Randy is the founder of InVitae and he gave an inspiring talk focused on the importance of sharing data. The premise of InVitae is multiple tests through whole genome sequencing, all run on Hiseq 2500s. They have an online portal for physicians and patients. He also echoed Heidi and Bruce in saying that the limiting factors in the field are information sharing and assessment of results. He suggested four steps to aggregating clinical data:

  1. Organize the world’s clinically relevant genetic information
  2. Build an industrial strength clinical genetic testing infrastructure
  3. Build a comprehensive genome management infrastructure
  4. Build a new global marketplace for sharing information.

He promoted the “Free the Data” campaign, and he also mentioned ClinVar.

Joe Jarvis – Coriell Institute: Era of Clinical Whole Genome Sequencing

He introduced a spin off of Coriell that has partnered with IBM to create Coriell Life Sciences. He discussed their patient portal that allows patients to see and share data with appropriate doctors as well as a way to find doctors for genetic interpretation. He also stressed the importance of identifying allelic diversity and moving from variant centric to haplotype centric to determine diploid status.

Joe Costello – UCSF: Spontaneous and therapy induced evolution of tumor genomes and epigenome

His lab is looking at recurring tumors to learn about evolution retrospectively. They discovered gene silencing by methylation of MGMT (a mismatch repair enzyme) and found this caused by a common brain cancer drug (TMZ). They concluded that certain types and doses of chemotherapy can lead to tumor progression by promoting hypermutation (hypermethylation of mismatch repair genes and result is loss of heterozygosity (LOH)) in the primary tumor. Not great news…

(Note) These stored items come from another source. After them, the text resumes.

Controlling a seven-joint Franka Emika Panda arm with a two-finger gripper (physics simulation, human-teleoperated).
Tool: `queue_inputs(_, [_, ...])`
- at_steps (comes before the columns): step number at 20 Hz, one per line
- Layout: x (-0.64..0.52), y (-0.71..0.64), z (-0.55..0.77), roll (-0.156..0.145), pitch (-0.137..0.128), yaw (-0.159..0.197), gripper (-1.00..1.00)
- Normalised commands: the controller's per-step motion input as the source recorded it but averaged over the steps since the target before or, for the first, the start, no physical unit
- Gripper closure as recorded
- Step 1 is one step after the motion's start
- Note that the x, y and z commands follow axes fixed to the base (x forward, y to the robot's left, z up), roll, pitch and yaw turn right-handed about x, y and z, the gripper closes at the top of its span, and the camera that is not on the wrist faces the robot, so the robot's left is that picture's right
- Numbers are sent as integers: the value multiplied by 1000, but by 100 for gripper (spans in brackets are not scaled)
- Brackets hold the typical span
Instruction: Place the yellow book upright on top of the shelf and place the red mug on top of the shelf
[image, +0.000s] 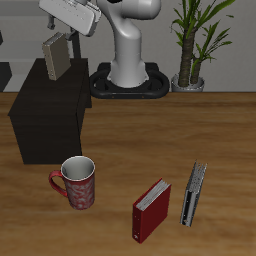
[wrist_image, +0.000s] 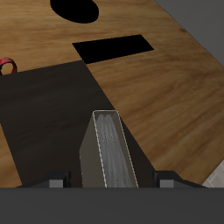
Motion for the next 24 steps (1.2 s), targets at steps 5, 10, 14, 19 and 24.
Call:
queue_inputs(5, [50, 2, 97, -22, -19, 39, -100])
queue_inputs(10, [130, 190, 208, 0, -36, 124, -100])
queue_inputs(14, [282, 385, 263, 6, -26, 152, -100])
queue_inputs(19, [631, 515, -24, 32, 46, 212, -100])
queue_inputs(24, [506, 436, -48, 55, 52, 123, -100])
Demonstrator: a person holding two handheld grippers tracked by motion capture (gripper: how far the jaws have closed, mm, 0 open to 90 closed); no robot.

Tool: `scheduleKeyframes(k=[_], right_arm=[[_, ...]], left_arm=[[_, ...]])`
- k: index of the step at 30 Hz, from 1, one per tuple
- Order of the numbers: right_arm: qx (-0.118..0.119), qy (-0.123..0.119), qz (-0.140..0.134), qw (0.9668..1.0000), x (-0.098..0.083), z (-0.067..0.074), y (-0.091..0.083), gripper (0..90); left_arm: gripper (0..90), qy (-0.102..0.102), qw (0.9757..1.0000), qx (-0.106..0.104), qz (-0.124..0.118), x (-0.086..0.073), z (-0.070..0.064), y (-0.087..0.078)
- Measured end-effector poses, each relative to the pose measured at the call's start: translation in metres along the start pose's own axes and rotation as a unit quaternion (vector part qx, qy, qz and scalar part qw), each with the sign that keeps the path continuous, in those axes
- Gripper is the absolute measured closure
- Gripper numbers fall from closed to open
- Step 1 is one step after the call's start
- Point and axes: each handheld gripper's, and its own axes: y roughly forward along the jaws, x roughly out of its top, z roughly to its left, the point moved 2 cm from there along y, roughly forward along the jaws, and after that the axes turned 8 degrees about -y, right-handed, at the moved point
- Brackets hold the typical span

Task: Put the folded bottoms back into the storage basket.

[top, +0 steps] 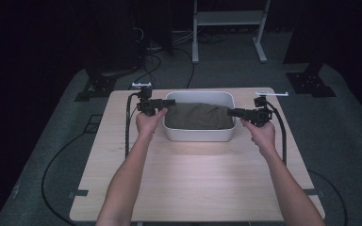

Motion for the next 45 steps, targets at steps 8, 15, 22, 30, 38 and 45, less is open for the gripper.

Mike Snyder – Stanford: Whole Genome Phasing and Analysis of a personal methylome

Mike had a very interesting talk (as always) that focused on the methylome and the importance of taking this into consideration for genetic testing. His lab has done several methylation studies using Moleculo sequencing technology to obtain longer fragments. They have found that 90% of methylation occurs at the regulatory region of a gene. Their next venture is to determine how methylation patterns differ in different cell types. He also presented results of his own genome and discussed methylation in key genes. He traced the methylation back to his maternal or paternal chromosomes (imprinting) and made the point that it is interesting to see methylation that may have been inherited versus acquired from your environment.

While at the conference, I had the opportunity to talk with a couple of BaseSpace Clarity LIMS customers. One said she loves our software and is so glad to not be tracking work anymore through Excel! The other echoed her sentiment and also called out the implementation and support teams for great support throughout the project and post close.